Assignment: Search the entries for the word "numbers" and copy each line that has it.

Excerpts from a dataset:

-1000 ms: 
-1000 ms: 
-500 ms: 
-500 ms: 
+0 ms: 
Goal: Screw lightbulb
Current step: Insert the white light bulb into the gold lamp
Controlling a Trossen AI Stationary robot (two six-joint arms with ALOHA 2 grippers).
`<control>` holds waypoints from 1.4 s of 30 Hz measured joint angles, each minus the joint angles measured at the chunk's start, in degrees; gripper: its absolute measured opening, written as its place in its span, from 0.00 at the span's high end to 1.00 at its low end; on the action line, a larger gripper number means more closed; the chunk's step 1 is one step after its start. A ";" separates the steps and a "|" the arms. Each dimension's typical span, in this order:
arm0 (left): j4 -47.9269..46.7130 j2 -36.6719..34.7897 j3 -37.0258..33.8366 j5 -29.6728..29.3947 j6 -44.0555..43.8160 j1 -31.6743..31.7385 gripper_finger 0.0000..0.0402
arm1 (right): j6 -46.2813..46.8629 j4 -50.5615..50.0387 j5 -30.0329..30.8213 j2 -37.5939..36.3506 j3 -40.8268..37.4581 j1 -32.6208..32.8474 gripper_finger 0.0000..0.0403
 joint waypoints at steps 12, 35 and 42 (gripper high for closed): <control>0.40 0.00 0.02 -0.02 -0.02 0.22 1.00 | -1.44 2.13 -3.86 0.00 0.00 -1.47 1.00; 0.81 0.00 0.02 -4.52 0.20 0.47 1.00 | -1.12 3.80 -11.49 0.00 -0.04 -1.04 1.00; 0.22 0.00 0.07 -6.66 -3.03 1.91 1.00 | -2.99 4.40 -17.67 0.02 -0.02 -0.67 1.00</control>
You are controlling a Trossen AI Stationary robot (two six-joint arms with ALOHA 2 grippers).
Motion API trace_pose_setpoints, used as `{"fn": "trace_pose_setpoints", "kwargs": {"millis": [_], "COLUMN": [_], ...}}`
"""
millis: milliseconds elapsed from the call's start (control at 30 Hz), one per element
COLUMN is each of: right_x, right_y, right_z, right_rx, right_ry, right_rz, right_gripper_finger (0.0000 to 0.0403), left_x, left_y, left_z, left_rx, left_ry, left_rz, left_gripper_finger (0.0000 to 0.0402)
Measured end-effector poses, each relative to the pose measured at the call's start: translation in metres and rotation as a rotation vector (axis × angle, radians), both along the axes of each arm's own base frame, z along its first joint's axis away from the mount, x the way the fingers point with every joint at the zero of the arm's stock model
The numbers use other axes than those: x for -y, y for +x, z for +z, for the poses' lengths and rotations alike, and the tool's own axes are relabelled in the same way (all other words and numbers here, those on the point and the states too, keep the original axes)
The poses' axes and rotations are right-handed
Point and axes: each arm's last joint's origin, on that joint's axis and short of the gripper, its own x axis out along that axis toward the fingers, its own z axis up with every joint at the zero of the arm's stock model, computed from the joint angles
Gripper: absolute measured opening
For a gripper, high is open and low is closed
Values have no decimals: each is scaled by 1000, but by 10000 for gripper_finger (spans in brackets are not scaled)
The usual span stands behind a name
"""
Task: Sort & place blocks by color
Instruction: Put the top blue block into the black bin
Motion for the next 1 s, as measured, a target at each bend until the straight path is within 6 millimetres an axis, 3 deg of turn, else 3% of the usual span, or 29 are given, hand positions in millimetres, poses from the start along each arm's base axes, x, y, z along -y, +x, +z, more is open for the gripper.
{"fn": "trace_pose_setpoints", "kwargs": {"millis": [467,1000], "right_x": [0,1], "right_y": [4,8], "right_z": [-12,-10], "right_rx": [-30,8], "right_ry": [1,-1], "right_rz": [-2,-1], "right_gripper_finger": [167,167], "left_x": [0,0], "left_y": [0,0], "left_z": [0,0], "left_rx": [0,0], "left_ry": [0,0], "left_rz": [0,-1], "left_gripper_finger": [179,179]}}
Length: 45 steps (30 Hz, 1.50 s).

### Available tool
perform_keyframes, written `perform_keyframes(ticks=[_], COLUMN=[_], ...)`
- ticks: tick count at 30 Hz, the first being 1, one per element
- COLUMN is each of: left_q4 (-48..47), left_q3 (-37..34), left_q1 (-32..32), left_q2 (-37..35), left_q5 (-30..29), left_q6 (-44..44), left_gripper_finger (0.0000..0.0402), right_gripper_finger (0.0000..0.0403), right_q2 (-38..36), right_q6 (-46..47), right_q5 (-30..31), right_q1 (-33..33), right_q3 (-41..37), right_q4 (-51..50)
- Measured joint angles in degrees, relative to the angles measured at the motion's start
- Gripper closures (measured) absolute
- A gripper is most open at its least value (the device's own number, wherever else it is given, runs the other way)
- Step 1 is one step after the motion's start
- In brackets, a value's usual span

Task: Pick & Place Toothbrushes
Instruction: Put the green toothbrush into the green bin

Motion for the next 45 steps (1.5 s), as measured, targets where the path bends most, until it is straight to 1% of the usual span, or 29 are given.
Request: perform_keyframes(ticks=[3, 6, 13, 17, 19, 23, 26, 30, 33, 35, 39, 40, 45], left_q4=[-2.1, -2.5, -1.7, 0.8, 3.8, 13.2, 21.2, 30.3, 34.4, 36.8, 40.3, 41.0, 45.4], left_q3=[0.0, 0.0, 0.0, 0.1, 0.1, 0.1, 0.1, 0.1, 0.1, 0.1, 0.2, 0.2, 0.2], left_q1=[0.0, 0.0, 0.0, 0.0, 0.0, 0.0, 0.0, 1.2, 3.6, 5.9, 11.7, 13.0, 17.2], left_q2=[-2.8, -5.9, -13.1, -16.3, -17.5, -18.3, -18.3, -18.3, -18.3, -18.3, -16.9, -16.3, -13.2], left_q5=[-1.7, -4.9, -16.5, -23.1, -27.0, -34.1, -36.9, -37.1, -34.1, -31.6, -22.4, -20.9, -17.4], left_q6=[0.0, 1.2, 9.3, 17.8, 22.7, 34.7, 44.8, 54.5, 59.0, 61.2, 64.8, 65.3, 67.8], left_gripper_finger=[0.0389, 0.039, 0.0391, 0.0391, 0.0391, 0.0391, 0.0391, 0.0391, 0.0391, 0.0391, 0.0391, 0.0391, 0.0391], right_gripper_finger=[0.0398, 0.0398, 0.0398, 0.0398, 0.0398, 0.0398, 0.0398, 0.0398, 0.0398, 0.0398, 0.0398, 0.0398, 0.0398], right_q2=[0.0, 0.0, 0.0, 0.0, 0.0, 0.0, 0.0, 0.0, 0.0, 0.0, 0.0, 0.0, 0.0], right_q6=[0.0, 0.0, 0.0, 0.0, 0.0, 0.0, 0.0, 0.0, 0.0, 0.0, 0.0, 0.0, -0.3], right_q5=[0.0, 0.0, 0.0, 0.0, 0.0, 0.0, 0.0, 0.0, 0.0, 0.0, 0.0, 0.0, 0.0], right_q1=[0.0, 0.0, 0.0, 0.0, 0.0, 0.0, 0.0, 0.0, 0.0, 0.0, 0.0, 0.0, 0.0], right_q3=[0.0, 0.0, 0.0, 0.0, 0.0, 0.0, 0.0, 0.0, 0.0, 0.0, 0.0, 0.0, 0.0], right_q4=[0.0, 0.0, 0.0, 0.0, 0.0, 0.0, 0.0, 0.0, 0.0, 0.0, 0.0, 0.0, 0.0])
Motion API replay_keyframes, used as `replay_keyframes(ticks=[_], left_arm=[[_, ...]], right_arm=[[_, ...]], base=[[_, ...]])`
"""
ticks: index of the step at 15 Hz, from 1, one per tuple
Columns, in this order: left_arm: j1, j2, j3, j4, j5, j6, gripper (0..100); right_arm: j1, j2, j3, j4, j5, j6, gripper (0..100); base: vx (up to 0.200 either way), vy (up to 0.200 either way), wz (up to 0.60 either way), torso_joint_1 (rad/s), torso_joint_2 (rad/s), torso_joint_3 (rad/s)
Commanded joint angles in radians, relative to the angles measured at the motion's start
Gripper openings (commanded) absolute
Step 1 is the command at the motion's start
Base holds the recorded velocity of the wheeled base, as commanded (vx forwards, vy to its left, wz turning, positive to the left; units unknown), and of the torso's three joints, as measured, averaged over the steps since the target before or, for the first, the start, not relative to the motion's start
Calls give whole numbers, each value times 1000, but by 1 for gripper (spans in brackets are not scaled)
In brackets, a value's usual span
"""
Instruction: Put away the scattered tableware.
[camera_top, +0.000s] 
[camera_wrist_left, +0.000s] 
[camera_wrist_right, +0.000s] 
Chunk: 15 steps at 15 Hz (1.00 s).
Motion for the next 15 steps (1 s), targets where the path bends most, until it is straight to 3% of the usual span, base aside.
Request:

Result for this exercise:
The numbers use other axes than those: x for -y, y for +x, z for +z, for the poses' lengths and rotations alike, and the tool's own axes are relabelled in the same way (all other words and numbers here, those on the point and the states too, keep the original axes)
Calls give whole numbers, each value times 1000, but by 1 for gripper (spans in brackets are not scaled)

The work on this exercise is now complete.